According to this invention, the friction-applying part of the page-turning means generates an optimal frictional force which is necessary for turning over of a sheet for various thicknesses of the passbook or the like, and reduces the effect of the initial irregularity in shape of the passbook or the like and enables a highly reliable page-turning operation. In accordance with this objective, the printer for passbooks or the like is comprised of: a transfer path having transfer means for transferring the passbook or the like; printing means for printing on a specified page of the passbook or the like which is brought in on the transfer path; means for processing an image of the passbook or the like so as to determine an amount of three-dimensional deformation of the passbook or the like prior to an initial deformation; means for reading and writing magnetic information on the passbook or the like; page-turning means disposed in the vicinity of the transfer path for contacting and turning over a sheet of the passbook or the like; and means, which is disposed in the vicinity of the transfer path and which is in a position separate from a start position of turning over a sheet by the page-turning means, for giving initial deformation to the passbook or the like. In accordance with this, the amount of initial deformation varies in response to the determined amount of deformation of the three-dimensional pattern. Additional advantages and improved aspects directed to the invention disclosed will become apparent and fully understood from a reading of the following description in conjunction with the accompanying illustrations, briefly described hereinbelow.

DESCRIPTION OF THE DRAWINGS

FIG. 1 is a side view of the page-turning mechanism of a passbook printer or the like in accordance with the present invention;

FIGS. 2 and 3 are views showing a passbook or the like such as a passbook to be handled;

FIG. 4 is a diagram showing the relation between the compression amount and the resistance of the page-turning roller;

FIGS. 5 to 15 are diagrams for explaining motion of the page-turning mechanism of FIG. 1;

FIG. 16 is a schematic diagram of the passbook printer in accordance with the invention;

FIG. 17 is an example of control flow of the passbook printer of FIG. 16; and

FIG. 18 is a diagram showing essential parts of another example of control flow.

DESCRIPTION OF THE PREFERRED EMBODIMENTS

Preferred embodiments of this invention will be described with reference to the accompanying drawings.

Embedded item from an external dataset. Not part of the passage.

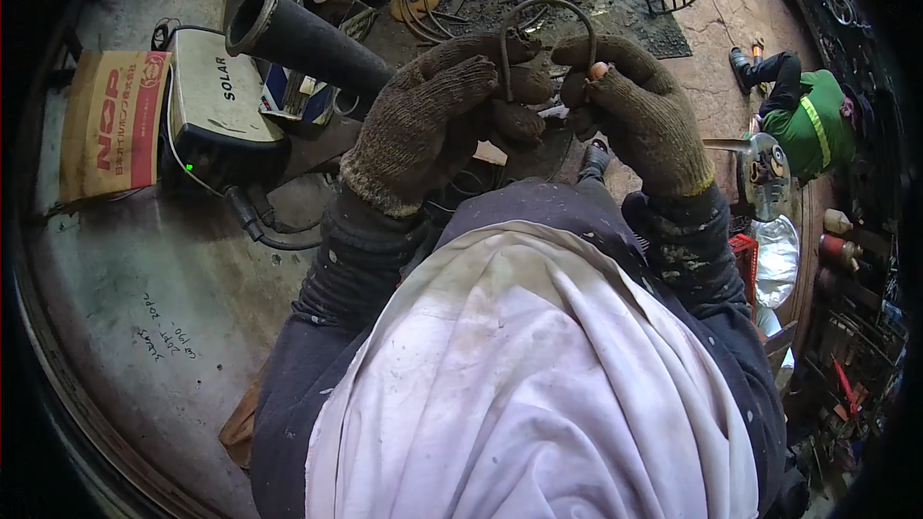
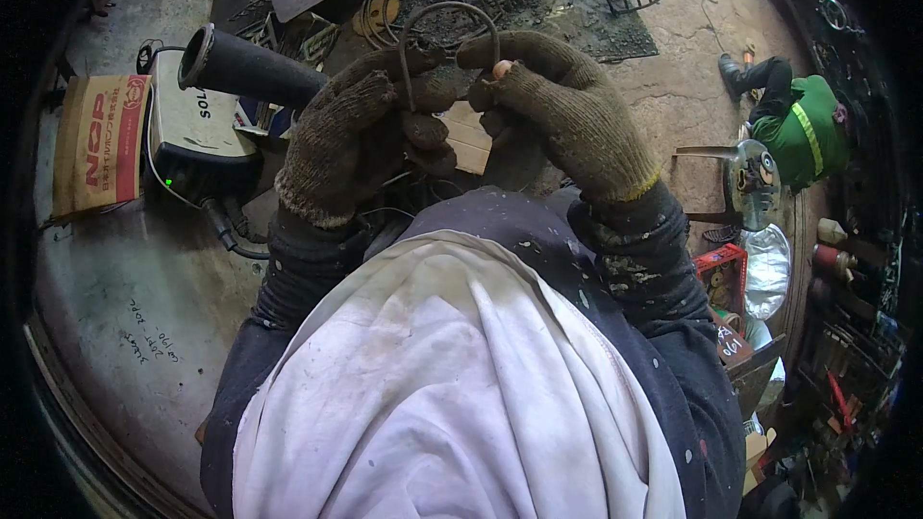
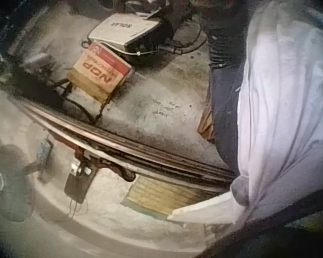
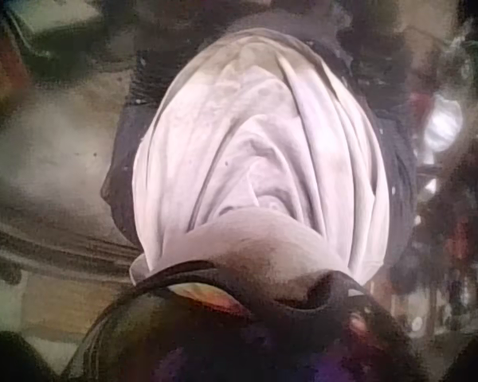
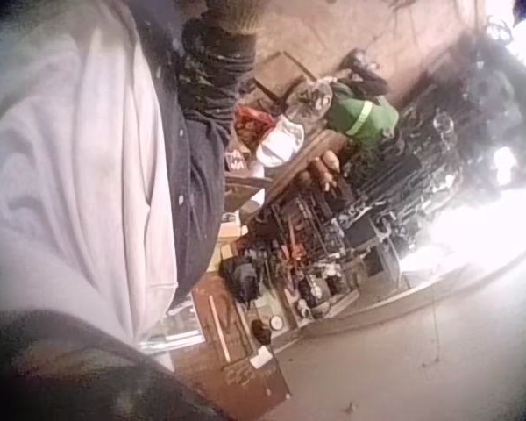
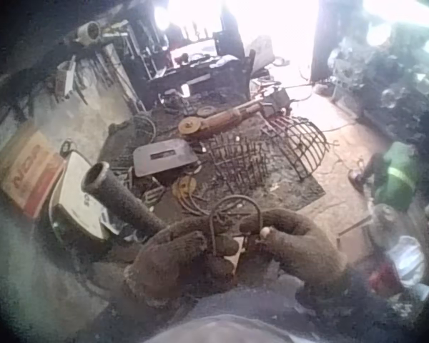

FIG. 1 is a side view of the page-turning mechanism in a passbook printer or the like printer in accordance with the invention.

A transfer path 25 for transferring a passbook into and out of the page-turning mechanism is formed by transfer rollers 23a, 23b, transfer rollers 24a, 24b kept in contact with the transfer rollers 23a, 23b by springs 15, 16, a paper pan 22 as a first guide, and paper pans 17, 18 as a second guide. In the vicinity of the transfer path 25, there is provided a page-turning roller 10 having a hollow-structured friction contact part 10a. This page-turning roller 10 is supported rotatably on an extreme end side of an arm 26 pivotably mounted to a shaft 12, and is turned about a shaft 27 at the extreme end of the arm 26 in the clockwise or counterclockwise direction by a drive-transmission belt 11 driven by a drive source, not shown. The above-mentioned friction contact part 10a is made of a material with a friction coefficient of about one or more such as natural rubber or butadiene rubber. The above-mentioned transfer roller 24a is supported rotatably to the extreme end of a link 14 mounted pivotably, and can be detached from the transfer roller 23a by the operation of a drive source 13 through a spring 15 and the link 14. In the vicinity of the transfer path 25, there is provided a push guide 19 at a position separate from a start position of a page-turning operation by the page-turning roller 10 and on the side across the transfer path 25 from the page-turning roller 10. This push guide 19 gives a deformation to a passbook when a sheet is turned over. The amount of movement of the push guide 19 is given by a spring 21 and a drive source 20.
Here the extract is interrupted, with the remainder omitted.